Re: Minmax indexes

From: Robert Haas <robertmhaas(at)gmail(dot)com>
To: Andres Freund <andres(at)2ndquadrant(dot)com>
Cc: Heikki Linnakangas <hlinnakangas(at)vmware(dot)com>, Alvaro Herrera <alvherre(at)2ndquadrant(dot)com>, Pg Hackers <pgsql-hackers(at)postgresql(dot)org>
Subject: Re: Minmax indexes
Date: 2014-06-17 16:14:00
Message-ID: CA+Tgmob5h61BK_snKJjb8_kZYjJ-eBzRw26ANsX7amKB9up73g@mail.gmail.com
Views: Raw Message | Whole Thread | Download mbox | Resend email
Thread:
Lists: pgsql-hackers

On Tue, Jun 17, 2014 at 12:04 PM, Andres Freund <andres(at)2ndquadrant(dot)com> wrote:
>> Well, I'm not the guy who does things with geometric data, but I don't
>> want to ignore the significant percentage of our users who are. As
>> you must surely know, the GIST implementations for geometric data
>> types store bounding boxes on internal pages, and that seems to be
>> useful to people. What is your reason for thinking that it would be
>> any less useful in this context?
>
> For me minmax indexes are helpful because they allow to generate *small*
> 'coarse' indexes over large volumes of data. From my pov that's possible
> possible because they don't contain item pointers for every contained
> row.
> That'ill imo work well if there are consecutive rows in the table that
> can be summarized into one min/max range.
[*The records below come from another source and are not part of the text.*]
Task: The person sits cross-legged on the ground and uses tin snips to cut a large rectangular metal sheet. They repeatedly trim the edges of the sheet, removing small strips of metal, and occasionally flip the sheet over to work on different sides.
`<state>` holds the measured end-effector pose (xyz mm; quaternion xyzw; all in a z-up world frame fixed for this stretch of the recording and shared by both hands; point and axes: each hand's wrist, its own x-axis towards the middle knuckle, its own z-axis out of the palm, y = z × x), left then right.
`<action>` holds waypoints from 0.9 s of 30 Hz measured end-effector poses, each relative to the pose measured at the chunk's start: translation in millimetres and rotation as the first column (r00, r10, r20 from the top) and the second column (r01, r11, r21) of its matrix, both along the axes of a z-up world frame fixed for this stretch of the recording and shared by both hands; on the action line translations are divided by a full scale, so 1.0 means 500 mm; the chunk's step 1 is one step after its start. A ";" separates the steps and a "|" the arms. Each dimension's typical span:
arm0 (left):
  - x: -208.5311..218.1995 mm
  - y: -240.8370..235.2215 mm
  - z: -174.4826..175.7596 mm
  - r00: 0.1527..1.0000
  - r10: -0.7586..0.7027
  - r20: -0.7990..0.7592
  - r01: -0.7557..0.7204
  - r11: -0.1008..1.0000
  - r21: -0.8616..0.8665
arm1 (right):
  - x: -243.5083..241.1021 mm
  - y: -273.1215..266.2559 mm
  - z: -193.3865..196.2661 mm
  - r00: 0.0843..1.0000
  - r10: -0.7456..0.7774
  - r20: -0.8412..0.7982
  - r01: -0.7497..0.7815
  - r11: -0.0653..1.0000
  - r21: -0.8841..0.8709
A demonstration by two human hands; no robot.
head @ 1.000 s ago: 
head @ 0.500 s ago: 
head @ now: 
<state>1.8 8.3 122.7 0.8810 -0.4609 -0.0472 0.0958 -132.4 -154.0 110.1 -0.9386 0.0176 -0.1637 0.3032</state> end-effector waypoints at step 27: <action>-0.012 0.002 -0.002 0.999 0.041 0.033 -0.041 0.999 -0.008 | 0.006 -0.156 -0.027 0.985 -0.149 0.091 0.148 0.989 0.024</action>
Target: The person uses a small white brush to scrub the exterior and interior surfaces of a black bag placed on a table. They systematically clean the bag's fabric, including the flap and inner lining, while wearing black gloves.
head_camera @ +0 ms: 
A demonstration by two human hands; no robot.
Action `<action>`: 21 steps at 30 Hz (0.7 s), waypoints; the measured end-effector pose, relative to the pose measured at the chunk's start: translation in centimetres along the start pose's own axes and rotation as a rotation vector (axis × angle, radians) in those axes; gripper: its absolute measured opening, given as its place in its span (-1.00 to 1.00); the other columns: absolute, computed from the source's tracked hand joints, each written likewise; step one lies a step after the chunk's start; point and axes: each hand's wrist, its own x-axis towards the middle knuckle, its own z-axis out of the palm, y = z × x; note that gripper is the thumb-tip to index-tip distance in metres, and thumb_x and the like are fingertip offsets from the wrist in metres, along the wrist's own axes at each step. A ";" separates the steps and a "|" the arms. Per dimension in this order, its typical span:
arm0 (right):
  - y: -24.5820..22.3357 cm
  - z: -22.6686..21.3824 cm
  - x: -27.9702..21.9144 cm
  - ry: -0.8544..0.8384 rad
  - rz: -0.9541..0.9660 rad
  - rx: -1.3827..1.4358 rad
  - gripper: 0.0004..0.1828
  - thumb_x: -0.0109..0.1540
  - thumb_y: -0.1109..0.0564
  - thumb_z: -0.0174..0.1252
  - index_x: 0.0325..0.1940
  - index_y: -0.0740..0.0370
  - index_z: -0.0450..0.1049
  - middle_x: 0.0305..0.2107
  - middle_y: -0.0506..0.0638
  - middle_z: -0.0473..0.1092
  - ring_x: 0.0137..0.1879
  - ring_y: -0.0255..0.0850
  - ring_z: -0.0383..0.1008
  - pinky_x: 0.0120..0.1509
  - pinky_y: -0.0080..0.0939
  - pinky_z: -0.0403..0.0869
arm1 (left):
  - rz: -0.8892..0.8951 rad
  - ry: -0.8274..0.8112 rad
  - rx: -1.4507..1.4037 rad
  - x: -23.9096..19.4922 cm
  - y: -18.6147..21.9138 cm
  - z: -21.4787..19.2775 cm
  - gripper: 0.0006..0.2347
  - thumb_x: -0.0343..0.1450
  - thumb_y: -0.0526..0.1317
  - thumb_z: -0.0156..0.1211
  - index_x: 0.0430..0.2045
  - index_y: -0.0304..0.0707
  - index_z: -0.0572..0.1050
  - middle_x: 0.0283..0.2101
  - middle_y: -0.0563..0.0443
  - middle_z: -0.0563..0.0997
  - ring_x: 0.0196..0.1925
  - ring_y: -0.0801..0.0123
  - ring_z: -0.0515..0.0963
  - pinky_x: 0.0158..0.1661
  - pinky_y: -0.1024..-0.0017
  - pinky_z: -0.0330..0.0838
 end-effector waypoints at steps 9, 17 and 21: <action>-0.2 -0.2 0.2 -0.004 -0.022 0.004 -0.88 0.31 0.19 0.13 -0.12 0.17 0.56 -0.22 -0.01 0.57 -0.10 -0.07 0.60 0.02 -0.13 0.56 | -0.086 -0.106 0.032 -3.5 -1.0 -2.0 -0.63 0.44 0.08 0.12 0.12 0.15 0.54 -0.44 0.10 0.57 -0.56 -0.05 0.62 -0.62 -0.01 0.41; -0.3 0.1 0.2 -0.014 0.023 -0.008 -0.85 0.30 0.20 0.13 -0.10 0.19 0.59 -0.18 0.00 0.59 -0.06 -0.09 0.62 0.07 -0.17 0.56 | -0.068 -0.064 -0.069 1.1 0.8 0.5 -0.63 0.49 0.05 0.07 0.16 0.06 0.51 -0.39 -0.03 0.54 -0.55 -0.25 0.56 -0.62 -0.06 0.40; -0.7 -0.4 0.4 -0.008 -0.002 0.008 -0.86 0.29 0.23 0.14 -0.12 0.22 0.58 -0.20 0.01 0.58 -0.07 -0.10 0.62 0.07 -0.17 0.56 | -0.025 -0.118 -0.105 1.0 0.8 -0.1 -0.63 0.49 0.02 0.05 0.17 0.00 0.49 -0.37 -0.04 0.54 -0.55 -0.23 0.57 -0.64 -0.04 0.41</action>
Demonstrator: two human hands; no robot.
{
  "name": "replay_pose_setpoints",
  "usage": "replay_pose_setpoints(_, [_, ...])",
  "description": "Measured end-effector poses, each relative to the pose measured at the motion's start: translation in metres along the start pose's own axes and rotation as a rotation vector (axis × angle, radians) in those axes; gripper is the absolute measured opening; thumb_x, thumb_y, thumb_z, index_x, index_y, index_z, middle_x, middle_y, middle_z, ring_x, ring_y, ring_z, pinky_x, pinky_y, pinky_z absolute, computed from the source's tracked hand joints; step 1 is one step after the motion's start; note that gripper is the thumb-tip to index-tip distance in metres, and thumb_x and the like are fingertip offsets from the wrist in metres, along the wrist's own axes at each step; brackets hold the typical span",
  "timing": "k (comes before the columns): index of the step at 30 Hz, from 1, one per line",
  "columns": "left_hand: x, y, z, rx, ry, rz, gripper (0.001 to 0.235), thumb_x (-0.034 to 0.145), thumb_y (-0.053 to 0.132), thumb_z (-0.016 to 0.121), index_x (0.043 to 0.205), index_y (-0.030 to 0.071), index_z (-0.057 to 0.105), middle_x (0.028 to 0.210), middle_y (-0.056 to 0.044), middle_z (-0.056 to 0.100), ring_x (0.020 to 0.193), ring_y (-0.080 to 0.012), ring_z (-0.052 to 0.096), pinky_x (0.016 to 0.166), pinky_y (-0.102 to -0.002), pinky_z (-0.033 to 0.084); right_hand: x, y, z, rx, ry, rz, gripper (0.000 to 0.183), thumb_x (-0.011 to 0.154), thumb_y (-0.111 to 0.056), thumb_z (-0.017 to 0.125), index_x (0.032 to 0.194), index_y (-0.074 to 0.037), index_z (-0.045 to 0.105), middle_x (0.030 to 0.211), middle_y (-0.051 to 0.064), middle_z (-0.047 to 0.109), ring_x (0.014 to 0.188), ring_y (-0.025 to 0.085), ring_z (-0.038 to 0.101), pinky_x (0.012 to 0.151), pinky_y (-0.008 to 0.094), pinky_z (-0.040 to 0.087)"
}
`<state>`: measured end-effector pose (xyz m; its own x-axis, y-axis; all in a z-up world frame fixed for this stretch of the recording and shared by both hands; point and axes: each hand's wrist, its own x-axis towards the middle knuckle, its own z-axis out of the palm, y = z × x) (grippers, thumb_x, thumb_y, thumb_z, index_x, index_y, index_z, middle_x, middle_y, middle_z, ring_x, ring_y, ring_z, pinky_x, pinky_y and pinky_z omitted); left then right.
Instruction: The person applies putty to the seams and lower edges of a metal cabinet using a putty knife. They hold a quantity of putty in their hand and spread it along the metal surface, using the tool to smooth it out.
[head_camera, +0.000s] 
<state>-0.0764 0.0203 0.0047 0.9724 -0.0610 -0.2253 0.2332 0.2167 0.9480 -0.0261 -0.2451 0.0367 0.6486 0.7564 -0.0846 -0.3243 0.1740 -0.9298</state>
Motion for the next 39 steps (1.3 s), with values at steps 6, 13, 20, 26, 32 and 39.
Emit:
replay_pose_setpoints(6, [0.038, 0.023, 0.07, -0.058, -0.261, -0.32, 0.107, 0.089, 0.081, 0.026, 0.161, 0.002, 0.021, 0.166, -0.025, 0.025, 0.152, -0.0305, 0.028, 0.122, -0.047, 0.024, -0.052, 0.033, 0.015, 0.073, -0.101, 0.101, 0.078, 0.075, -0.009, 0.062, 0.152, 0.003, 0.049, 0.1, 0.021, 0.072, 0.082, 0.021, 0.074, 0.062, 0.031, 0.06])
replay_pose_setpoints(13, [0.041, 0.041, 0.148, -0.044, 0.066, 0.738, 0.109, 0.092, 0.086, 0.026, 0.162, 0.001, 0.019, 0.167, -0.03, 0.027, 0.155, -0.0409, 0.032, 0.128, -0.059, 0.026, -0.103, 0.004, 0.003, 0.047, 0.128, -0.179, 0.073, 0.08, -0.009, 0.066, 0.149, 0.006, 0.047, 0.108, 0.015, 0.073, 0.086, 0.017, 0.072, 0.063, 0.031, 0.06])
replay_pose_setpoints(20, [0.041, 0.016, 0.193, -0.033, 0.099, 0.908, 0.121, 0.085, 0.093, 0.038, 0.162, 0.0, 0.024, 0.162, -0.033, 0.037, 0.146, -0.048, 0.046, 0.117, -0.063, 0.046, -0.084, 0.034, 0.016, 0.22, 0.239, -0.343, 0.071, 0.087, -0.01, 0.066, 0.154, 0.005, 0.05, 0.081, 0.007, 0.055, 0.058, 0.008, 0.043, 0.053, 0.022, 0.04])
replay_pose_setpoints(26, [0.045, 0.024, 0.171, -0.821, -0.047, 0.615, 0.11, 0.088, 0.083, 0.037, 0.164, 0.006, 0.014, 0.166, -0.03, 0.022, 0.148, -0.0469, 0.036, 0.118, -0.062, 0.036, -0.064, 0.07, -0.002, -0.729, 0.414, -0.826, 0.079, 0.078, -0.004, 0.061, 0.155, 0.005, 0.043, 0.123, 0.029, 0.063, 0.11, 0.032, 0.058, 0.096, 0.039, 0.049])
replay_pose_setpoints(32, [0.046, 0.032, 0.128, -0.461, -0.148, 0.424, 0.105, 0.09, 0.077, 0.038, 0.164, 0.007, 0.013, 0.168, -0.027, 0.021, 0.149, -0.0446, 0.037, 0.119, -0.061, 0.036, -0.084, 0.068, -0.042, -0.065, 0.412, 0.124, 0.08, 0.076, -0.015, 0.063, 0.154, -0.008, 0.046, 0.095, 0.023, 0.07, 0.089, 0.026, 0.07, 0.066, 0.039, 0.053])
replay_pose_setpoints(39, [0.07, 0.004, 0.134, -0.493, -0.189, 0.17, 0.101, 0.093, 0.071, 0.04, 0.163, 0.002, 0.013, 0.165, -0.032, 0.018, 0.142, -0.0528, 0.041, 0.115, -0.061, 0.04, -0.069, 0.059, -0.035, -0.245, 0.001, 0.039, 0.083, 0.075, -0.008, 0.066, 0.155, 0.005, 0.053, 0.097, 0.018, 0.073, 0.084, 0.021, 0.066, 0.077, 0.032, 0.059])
That's quite likely to happen
> for common applications of number of scalar datatypes. But the
> likelihood of placing sufficiently many rows with very similar bounding
> boxes close together seems much less relevant in practice. And I think
> that's generally likely for operations which can't be well represented
> as btree opclasses - the substructure that implies inside a Datum will
> make correlation between consecutive rows less likely.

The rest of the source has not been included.